Your answer must be an exact transcription of the lines from the line with "Target: white table" through the final line of the data.

> [Data in this exercise]
***

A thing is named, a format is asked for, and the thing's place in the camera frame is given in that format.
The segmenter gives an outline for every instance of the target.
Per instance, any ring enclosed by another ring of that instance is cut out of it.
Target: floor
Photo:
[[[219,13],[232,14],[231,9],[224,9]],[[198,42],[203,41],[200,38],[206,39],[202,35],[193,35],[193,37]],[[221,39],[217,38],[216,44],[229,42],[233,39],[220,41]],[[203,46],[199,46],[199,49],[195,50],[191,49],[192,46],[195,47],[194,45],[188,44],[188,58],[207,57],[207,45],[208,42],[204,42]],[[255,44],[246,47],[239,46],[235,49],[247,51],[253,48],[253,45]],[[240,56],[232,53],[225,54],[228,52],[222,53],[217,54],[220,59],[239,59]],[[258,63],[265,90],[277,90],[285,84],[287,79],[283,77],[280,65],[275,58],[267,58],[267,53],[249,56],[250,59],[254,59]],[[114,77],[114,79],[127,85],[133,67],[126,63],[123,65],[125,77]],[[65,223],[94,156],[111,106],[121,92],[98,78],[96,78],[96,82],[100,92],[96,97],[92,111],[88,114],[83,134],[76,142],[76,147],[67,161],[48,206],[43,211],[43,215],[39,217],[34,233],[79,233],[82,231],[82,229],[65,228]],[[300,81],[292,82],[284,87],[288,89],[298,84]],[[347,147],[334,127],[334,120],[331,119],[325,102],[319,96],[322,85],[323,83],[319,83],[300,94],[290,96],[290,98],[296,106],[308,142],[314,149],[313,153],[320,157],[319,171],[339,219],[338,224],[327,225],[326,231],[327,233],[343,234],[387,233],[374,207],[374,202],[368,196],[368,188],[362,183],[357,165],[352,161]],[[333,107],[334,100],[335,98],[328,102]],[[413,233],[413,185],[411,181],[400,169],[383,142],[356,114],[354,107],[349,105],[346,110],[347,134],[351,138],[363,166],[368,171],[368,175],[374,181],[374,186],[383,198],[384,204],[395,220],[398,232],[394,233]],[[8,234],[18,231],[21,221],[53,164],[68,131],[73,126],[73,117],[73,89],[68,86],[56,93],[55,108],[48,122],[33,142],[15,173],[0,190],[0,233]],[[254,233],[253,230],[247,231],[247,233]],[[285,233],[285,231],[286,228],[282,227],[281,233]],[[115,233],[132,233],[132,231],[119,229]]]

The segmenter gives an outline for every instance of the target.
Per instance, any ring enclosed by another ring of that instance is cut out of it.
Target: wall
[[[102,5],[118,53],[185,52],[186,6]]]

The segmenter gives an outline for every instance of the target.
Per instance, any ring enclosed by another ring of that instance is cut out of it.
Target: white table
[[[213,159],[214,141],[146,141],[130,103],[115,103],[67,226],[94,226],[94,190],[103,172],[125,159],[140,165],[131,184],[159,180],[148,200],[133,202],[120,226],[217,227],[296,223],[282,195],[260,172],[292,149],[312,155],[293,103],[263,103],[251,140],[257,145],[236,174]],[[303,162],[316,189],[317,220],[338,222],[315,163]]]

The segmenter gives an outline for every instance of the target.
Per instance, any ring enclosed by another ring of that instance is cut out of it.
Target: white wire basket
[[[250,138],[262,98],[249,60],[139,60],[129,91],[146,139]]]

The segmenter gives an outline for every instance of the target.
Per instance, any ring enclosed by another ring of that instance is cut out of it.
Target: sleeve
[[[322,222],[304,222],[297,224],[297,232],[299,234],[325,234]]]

***

> [Completed exercise]
Target: white table
[[[213,159],[214,141],[146,141],[130,103],[115,103],[67,226],[94,226],[94,190],[103,172],[125,159],[140,165],[131,184],[159,180],[148,200],[133,202],[120,226],[217,227],[296,223],[282,195],[260,172],[292,149],[312,155],[293,103],[263,103],[251,140],[257,145],[236,174]],[[303,162],[316,189],[317,220],[338,222],[315,163]]]

The segmenter gives an outline for every instance of the target.
Per instance, any ring enclosed by another ring of that instance is cut out of it.
Target: white wire basket
[[[250,138],[262,98],[249,60],[139,60],[129,91],[146,139]]]

The segmenter gives an outline for every instance of the target.
Per instance, any ring enclosed by another ring of that instance is cut out of it.
Target: sleeve
[[[322,222],[304,222],[297,224],[297,232],[299,234],[325,234]]]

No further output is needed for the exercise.